Montevideo Portal
Una serie de imágenes crudamente bellas saca a la luz los padecimientos sufridos por los soldados de la Primera Guerra Mundial, viviendo como topos en un laberinto de galerías subterráneas mientras afuera la artillería no dejaba piedra sobre piedra.
A pesar de que el miedo a la muerte siempre se cernía sobre ellos -o quizás debido a eso- la piedra blanda de las paredes está cubierta de tallas dejadas por los combatientes, como testimonio de su identidad y lucha por la supervivencia.
Las imágenes fueron tomadas por el fotógrafo estadounidense Jeff Gusky, y acompañan una crónica sobre estos viejos túneles a cargo del escritor Evan Hadingham. El reportaje formará parte de la edición de agosto de la revista National Geographic.
"La entrada es un pozo húmedo en la tierra, poco más grande que una madriguera animal y oscurecido por arbustos espinosos en medio de un bosque aislado en el noreste de Francia. Nos deslizamos por el agujero fangoso en medio de la oscuridad", escribe Hadingham.
"Después de unos pocos cientos de metros el túnel termina en un pequeño cubículo cavado en la grava, que recuerda a una cabina telefónica", agrega.
"Aquí, poco después del estallido de la Primera Guerra Mundial, los ingenieros militares alemanes se turnaban sentados en silencio, escuchando con atención para captar el más mínimo sonido de excavaciones enemigas. Escuchar voces apagadas o roce de palas significaba que un equipo de minadores podía estar apenas a metros de distancia, cavando un túnel para atacar. Peor aún era escuchar luego que la excavación se detenía, y el ruido cambiaba por el de bolsas arrastradas o latas siendo apiladas. Eso era señal inequívoca de que el enemigo preparaba una carga explosiva con la intención de volarlo todo. La explosión podía producirse en cualquier momento, y matarte de inmediato o -peor aún- enterrarte vivo", señala la crónica.
En este tipo de acciones bélicas quedó claro que incluso un explosivo menor podía causar considerables estragos. En uno de los túneles que Gusky y Hadingham recorrieron, el 26 de enero de 1915 los minadores alemanes detonaron una pequeña carga, pero muy bien localizada. La explosión mató a 26 soldados franceses e hirió a otros 22.
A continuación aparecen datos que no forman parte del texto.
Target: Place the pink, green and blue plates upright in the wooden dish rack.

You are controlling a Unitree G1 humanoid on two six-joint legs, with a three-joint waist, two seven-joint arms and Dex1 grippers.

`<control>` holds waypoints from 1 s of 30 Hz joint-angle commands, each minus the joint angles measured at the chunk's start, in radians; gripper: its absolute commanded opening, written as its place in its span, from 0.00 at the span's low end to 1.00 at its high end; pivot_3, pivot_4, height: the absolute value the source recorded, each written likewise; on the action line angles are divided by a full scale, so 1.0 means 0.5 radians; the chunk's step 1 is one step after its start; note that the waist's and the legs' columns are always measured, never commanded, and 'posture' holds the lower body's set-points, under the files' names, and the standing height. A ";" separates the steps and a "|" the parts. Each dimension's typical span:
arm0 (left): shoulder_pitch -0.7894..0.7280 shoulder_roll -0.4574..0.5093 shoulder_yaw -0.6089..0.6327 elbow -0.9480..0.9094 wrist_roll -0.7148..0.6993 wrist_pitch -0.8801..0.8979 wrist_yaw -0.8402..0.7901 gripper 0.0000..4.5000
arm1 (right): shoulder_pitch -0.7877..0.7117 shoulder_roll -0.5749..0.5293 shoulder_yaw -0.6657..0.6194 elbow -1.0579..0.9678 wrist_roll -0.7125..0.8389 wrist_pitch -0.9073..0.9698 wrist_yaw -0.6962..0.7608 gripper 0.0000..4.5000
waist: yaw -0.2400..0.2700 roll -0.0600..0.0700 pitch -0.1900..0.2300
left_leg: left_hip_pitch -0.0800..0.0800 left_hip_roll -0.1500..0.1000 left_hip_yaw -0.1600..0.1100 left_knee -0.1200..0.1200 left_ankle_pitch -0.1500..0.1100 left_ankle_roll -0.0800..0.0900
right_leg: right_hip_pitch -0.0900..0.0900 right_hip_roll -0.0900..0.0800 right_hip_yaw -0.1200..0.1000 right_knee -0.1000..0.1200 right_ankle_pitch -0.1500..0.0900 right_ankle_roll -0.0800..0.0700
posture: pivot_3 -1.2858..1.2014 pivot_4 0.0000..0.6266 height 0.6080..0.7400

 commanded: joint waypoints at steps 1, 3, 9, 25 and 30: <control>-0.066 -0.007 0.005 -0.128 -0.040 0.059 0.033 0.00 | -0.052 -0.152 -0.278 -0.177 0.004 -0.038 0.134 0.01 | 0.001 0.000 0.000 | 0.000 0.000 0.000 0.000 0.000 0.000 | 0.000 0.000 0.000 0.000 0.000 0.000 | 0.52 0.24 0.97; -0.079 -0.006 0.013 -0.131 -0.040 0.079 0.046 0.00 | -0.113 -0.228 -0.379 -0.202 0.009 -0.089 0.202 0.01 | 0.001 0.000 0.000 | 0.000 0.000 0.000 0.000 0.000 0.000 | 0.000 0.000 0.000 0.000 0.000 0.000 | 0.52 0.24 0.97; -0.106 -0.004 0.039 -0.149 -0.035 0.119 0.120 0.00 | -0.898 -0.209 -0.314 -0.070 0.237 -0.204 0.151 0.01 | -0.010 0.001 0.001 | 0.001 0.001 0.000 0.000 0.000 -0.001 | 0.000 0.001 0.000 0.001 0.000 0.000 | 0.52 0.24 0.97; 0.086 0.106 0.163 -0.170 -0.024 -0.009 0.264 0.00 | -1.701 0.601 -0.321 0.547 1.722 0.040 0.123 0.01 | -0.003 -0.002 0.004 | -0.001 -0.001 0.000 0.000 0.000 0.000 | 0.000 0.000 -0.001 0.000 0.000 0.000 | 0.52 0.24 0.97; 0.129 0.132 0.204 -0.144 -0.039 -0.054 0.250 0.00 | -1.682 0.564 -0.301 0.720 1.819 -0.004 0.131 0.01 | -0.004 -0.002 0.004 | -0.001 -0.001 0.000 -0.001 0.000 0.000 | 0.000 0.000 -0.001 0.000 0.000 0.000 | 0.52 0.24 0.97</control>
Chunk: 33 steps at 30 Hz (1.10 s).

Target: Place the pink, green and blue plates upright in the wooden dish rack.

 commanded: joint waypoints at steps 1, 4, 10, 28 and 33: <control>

En el lugar, el escritor y el fotógrafo encontraron grafitis hechos por los ingenieros alemanes que ocupaban ese lugar, que pasaban días y días excavando sus galerías y atentos a las que excavaban sus enemigos. En el muro podían leer sus nombres y los de su regimiento, junto a la frase "¡Dios por el Kaiser!".
Aunque emotivas, estas inscripciones son algo muy sencillo en comparación con las verdaderas obras de arte, dibujos, caricaturas y esculturas que los soldados, impulsados por el tedio y el miedo, prodigaron en las paredes de las galerías.
Pese al encierro y al peligro, la vida en los túneles resultaba preferible al infierno de lodo de las trincheras de la superficie. Un periodista que visitó los subterráneos en 1915 apuntó que allí "un refugio seco, paja sobre la que dormir, algunos muebles, una hoguera, eran vistos como grandes lujos por los que regresaban de las trincheras".
Pero aún con tan halagüeña descripción, la vida no era cosa fácil abajo. "Los bichos nos devoran, y está lleno de piojos, pulgas, ratas y ratones. Pero lo más grave es que todo está muy húmedo, y eso hace que muchos hombres caigan enfermos", escribió un soldado francés en una carta a su familia.
Para pasar el tiempo, los exhaustos soldados dejaban volar su imaginación en los muros de barro y piedra blanda. Las imágenes de mujeres proliferan en las paredes, entre ellas muchos retratos sentimentales e idealizados, consigna Daily Mail.
Entre los decoradores más prolíficos de las ciudades subterráneas estaban los hombres de la 26a División 'Yankee', una de las primeras unidades estadounidenses en llegar al frente luego de la entrada de su país en la guerra, en abril de 1917.
Para llegar al sector subterráneo donde fueron alojados en el Chemin des Dames, Hadingham y Gusky bajaron 30 metros por escaleras tambaleantes hasta una de las cavernas más profundas.
Luego pasaron horas explorando un complejo de cuarenta hectáreas, con pasadizos sembrados de botellas, zapatos, cajas de concha, vainas de proyectiles, cascos, camastros de malla metálica oxidada, e incluso una batería de cocina completa, con las ollas y sartenes todavía en su sitio.